Lo que allí había era algo que jamás había sido visto. Era la recreación de un quirófano, únicamente con sus elementos principales, claro está, pero que incorporaba novedades nunca vistas en España. A la mesa de operaciones fabricada por la empresa de Francisco, lisa y brillante como un espejo, le acompañaban varios aparatos de esterilización de instrumental. Eran esterilizadores de distintos tamaños, cada uno adecuado para un determinado número de piezas de bisturíes, pinzas, clavos y herramientas quirúrgicas. Funcionaban con vapor y alcanzaban una temperatura que acababa con bacterias y microbios.
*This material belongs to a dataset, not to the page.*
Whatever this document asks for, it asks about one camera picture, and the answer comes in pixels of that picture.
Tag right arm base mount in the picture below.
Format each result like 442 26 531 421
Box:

El ciclo era de apenas unos minutos por lo que, además de esterilizar antes de la operación, podía hacerse también durante la misma, si era necesario. En una estantería habían colocado novedades en productos antisépticos y desinfectantes, destacando los productos de actuación rápida para paredes y suelo del quirófano.

Y, presidiendo la escena, una inmensa lámpara de pie con un brazo articulado y un cabezal móvil, revestido de aluminio plateado, para dar la mayor luminosidad a la mesa de operaciones. Augusto pensó que su padre jamás dejaba de sorprenderle y que siempre lo tenía todo pensado. Salvador iba a explicar la teoría a todos aquellos doctores. Francisco les proporcionaría todo lo que necesitaban para ponerlo en práctica.
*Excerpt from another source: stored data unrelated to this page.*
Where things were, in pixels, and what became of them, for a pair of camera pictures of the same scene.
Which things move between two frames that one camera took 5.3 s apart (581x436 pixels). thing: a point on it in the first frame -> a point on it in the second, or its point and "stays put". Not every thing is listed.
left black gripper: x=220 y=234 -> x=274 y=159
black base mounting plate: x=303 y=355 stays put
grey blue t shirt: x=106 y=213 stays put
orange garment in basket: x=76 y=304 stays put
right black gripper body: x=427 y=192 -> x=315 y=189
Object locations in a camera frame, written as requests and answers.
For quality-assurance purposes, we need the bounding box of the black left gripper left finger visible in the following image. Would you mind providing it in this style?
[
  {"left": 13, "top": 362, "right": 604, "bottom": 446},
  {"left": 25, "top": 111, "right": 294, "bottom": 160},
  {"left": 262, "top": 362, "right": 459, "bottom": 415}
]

El equipo de iluminación, con el brazo móvil, podía orientar y acercar la luz al paciente tanto como fuera necesario. En esos momentos, la luz incidía directamente sobre la mesa de metal pulido como un espejo, con lo que creaba una serie de reflejos casi cegadores. Jamás se había visto un equipamiento así y Francisco sabía que iba a atraer todas las miradas.

Augusto no acababa de acostumbrarse a determinadas imágenes. Salvador presentaba casos de heridas de guerra a las que, pese a tener posible cirugía, el paciente había sucumbido días más tarde debido a infecciones. Las heridas de bala tenían el inconveniente de que, en casi todos los casos, había que realizar la extracción no solo del proyectil, sino de pequeños fragmentos de tela que también se habían introducido. Las heridas de esquirlas y cascotes que saltaban con alguna explosión provocaban heridas poco limpias acompañadas de pérdida de masa muscular e, incluso, amputaciones traumáticas. A estas había que añadirle la dificultad de posibles infecciones en la herida ya que, cuando se atendía al paciente, podían haber pasado horas, incluso días, desde que la había sufrido.

La Guerra Mundial tocaba a su fin y parecía completamente decidida. Pero el convulso tiempo que se vivía, tanto dentro del país como en el resto de Europa, hacía que las hogueras no se apagaran del todo y que siempre quedaran rescoldos que podían hacer que las llamas prendieran de nuevo.